## EXERCISE PROMPT
Use the entries below and reproduce exactly the lines from the one containing "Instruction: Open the" down to the one containing "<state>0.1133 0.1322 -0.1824", both of them included.

## GIVEN DATA
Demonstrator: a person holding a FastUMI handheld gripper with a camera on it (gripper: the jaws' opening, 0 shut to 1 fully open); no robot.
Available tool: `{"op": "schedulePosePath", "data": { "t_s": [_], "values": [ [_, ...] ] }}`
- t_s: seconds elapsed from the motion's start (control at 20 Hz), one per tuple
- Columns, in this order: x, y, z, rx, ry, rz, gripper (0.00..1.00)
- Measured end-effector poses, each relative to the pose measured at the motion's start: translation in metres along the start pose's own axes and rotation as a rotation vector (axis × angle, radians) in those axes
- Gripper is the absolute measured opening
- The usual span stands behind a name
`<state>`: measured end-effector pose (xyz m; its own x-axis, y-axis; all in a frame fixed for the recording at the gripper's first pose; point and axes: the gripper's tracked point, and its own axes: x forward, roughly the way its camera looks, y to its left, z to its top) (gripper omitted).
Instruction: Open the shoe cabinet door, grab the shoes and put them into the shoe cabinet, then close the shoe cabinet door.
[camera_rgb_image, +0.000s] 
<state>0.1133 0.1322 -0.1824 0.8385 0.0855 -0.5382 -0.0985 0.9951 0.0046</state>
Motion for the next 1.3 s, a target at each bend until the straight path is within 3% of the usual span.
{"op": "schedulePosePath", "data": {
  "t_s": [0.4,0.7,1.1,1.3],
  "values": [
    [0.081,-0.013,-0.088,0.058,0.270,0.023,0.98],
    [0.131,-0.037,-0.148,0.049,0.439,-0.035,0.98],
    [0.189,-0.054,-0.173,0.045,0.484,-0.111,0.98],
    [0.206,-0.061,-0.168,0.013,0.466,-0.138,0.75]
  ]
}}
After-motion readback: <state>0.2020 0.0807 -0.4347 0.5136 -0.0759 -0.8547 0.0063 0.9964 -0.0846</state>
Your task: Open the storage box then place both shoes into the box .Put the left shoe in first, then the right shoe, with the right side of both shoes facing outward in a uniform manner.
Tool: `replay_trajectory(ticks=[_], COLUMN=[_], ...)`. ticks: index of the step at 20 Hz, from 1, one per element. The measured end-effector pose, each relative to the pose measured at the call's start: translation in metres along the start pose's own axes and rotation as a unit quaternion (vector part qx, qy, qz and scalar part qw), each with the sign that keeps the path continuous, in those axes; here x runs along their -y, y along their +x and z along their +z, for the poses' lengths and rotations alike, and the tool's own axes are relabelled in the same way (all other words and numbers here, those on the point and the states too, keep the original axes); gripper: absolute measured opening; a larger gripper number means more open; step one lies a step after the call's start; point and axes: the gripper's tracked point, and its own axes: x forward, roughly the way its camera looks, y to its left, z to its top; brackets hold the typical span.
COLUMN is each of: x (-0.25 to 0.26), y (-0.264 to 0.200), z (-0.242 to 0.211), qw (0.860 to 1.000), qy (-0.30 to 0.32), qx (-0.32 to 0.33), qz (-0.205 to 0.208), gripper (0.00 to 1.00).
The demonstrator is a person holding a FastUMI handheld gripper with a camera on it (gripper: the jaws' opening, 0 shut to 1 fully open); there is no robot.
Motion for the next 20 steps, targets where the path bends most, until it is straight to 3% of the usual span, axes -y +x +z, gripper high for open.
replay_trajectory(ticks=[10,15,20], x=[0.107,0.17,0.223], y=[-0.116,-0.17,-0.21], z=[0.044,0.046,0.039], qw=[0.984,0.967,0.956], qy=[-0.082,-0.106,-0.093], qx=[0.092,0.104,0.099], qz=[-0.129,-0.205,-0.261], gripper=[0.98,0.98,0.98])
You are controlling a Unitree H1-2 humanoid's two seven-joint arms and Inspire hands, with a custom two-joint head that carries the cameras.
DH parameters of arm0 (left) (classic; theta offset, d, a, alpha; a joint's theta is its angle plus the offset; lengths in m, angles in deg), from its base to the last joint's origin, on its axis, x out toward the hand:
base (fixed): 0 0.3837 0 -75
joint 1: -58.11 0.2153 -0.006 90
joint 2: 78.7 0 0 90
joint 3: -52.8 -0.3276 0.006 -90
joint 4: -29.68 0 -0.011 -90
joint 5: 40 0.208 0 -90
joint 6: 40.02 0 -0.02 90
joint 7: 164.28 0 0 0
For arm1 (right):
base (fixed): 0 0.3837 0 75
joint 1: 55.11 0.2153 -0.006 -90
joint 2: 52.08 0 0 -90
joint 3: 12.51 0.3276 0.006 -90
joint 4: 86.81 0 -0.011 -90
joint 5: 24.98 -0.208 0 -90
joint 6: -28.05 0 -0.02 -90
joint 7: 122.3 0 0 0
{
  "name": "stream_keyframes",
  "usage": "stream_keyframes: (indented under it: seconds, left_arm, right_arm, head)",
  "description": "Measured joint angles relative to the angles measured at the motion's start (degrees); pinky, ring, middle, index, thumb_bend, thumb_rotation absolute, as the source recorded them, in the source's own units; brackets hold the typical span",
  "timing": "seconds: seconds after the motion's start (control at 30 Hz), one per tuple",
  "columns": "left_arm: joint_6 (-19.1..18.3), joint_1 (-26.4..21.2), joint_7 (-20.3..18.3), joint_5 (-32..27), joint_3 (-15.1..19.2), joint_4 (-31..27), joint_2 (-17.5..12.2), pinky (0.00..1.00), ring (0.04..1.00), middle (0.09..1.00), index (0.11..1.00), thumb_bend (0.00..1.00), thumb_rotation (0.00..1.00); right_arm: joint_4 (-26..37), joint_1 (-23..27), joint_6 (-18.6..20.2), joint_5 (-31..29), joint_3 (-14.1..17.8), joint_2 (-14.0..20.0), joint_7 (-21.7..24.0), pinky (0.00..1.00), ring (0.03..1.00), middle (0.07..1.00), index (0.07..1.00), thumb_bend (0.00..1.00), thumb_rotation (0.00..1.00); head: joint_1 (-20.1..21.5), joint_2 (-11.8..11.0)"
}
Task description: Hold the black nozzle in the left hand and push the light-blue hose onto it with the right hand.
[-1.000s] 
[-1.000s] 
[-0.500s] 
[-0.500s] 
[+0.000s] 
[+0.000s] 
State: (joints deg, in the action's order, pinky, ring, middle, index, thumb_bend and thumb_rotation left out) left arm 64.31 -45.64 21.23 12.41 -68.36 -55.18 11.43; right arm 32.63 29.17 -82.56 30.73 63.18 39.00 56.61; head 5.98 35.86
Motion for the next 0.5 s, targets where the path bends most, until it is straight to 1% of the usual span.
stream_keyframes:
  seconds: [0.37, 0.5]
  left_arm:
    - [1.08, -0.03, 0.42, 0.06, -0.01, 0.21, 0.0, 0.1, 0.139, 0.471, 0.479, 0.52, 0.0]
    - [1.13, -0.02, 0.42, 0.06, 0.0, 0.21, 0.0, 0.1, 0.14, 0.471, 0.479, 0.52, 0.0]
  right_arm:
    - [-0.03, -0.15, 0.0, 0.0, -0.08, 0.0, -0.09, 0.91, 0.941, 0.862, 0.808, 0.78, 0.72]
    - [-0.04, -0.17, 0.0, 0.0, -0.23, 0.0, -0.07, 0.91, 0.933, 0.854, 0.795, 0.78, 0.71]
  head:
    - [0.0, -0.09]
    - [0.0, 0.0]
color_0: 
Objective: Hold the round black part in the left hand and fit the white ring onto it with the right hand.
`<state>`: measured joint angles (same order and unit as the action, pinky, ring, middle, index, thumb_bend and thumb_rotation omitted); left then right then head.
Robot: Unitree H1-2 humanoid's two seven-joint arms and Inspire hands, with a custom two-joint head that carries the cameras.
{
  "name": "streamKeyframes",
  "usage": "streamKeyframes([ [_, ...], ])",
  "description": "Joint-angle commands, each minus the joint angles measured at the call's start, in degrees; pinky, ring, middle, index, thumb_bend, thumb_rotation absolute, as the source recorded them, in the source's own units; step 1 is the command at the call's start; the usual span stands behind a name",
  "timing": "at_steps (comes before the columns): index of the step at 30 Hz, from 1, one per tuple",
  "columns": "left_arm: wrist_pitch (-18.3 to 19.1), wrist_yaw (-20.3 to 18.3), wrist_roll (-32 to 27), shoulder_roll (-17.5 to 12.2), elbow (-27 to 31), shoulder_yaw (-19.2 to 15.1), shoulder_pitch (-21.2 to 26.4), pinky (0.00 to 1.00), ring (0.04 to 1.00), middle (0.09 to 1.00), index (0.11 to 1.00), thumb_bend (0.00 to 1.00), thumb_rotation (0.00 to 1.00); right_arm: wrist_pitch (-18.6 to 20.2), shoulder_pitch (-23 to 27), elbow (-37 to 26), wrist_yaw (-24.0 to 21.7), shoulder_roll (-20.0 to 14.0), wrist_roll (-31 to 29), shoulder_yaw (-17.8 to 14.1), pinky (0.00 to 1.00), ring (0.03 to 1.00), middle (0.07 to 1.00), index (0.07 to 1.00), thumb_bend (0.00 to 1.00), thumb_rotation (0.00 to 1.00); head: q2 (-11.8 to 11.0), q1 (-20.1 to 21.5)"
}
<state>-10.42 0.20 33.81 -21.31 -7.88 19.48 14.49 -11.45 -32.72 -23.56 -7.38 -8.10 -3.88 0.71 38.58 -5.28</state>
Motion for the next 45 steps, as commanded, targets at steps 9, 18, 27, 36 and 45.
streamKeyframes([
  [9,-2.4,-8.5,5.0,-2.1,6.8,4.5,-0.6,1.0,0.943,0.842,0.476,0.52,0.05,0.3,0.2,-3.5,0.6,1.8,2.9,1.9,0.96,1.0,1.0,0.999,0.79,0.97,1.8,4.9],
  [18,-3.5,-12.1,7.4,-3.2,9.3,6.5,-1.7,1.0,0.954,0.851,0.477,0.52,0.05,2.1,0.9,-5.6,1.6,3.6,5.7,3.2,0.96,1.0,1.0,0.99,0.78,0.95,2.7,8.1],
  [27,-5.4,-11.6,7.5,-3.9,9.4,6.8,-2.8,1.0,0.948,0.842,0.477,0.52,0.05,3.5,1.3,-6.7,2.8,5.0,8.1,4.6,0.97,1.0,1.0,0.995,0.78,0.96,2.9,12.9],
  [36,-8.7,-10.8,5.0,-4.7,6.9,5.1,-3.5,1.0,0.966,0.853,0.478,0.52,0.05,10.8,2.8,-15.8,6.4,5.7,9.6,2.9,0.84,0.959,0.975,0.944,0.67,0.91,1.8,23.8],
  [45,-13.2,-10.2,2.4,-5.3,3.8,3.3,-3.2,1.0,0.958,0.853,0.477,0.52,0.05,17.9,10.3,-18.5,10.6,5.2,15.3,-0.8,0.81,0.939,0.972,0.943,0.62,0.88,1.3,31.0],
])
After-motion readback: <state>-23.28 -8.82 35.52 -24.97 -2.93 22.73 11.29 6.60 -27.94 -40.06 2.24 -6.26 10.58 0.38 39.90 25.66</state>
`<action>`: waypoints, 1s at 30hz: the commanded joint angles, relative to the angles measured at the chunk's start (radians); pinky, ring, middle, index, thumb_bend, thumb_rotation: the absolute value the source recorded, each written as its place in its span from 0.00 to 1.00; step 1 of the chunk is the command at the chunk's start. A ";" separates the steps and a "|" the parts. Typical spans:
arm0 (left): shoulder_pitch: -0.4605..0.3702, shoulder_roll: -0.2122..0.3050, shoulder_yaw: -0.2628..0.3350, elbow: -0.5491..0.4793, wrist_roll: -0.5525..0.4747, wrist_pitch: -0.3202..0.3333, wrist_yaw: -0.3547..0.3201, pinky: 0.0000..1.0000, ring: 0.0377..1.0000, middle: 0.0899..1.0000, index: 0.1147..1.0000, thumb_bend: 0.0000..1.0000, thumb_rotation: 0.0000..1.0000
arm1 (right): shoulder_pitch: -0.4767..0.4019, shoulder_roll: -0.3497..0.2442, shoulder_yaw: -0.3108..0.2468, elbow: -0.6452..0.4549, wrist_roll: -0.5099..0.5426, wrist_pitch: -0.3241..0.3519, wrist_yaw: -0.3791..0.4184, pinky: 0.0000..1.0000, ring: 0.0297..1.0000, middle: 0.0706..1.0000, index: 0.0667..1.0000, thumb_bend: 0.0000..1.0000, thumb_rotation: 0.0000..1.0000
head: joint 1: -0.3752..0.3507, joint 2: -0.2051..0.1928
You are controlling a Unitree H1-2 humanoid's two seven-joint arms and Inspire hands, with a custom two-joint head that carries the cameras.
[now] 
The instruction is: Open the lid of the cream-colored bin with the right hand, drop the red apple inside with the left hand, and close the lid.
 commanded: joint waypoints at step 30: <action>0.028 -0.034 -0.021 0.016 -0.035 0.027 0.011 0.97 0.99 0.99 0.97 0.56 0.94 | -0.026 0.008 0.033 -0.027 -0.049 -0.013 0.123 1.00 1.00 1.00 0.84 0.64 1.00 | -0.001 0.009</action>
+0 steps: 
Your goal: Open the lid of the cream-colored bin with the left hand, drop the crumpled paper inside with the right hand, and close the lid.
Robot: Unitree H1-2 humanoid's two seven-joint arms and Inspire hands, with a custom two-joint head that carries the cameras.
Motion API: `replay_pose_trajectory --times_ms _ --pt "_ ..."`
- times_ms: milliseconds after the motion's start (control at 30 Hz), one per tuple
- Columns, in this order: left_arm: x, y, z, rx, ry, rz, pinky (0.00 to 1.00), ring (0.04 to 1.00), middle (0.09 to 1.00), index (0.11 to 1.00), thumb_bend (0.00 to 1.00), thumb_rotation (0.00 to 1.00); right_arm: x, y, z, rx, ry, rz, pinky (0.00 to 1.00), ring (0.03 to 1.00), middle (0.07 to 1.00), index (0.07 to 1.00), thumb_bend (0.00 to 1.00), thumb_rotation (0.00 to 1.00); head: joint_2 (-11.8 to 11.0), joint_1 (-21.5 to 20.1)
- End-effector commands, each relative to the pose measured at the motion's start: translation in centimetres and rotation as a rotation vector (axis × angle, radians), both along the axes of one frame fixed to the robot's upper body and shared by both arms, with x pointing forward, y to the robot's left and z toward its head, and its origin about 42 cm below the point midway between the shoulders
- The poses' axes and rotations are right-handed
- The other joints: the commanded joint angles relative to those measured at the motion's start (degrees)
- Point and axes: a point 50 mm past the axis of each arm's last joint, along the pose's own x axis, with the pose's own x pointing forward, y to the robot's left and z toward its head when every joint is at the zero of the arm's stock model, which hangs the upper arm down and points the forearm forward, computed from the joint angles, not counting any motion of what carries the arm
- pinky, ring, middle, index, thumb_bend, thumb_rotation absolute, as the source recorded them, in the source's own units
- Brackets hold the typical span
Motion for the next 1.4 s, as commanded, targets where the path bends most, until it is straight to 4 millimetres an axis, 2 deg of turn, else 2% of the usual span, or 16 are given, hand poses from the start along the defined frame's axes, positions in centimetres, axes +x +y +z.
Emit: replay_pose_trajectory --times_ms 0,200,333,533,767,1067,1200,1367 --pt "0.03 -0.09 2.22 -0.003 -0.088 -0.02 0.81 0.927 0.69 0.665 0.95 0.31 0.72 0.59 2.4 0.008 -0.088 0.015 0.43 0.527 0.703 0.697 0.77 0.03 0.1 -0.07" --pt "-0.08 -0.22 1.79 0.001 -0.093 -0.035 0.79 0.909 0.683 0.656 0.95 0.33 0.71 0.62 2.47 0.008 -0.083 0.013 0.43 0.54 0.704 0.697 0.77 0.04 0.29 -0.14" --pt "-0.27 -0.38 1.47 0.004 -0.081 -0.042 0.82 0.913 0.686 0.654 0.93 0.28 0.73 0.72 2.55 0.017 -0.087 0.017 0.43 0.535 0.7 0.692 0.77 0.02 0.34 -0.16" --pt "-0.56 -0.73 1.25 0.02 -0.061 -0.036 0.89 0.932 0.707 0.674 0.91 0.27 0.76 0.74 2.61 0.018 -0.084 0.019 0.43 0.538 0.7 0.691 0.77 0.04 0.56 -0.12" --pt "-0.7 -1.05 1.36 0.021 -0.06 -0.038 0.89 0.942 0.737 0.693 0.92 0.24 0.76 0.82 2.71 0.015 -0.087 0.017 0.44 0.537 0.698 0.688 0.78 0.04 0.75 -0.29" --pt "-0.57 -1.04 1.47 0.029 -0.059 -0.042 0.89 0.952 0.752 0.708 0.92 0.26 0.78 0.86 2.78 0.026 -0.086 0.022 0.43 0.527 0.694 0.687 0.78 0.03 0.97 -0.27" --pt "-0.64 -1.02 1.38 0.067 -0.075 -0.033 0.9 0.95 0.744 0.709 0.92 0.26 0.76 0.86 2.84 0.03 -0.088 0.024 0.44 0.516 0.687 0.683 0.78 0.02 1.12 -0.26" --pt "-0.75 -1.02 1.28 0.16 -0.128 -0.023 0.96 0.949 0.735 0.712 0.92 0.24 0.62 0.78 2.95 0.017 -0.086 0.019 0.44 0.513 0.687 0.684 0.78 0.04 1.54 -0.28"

## YOUR SOLUTION
Instruction: Open the shoe cabinet door, grab the shoes and put them into the shoe cabinet, then close the shoe cabinet door.
[camera_rgb_image, +0.000s] 
<state>0.1133 0.1322 -0.1824 0.8385 0.0855 -0.5382 -0.0985 0.9951 0.0046</state>

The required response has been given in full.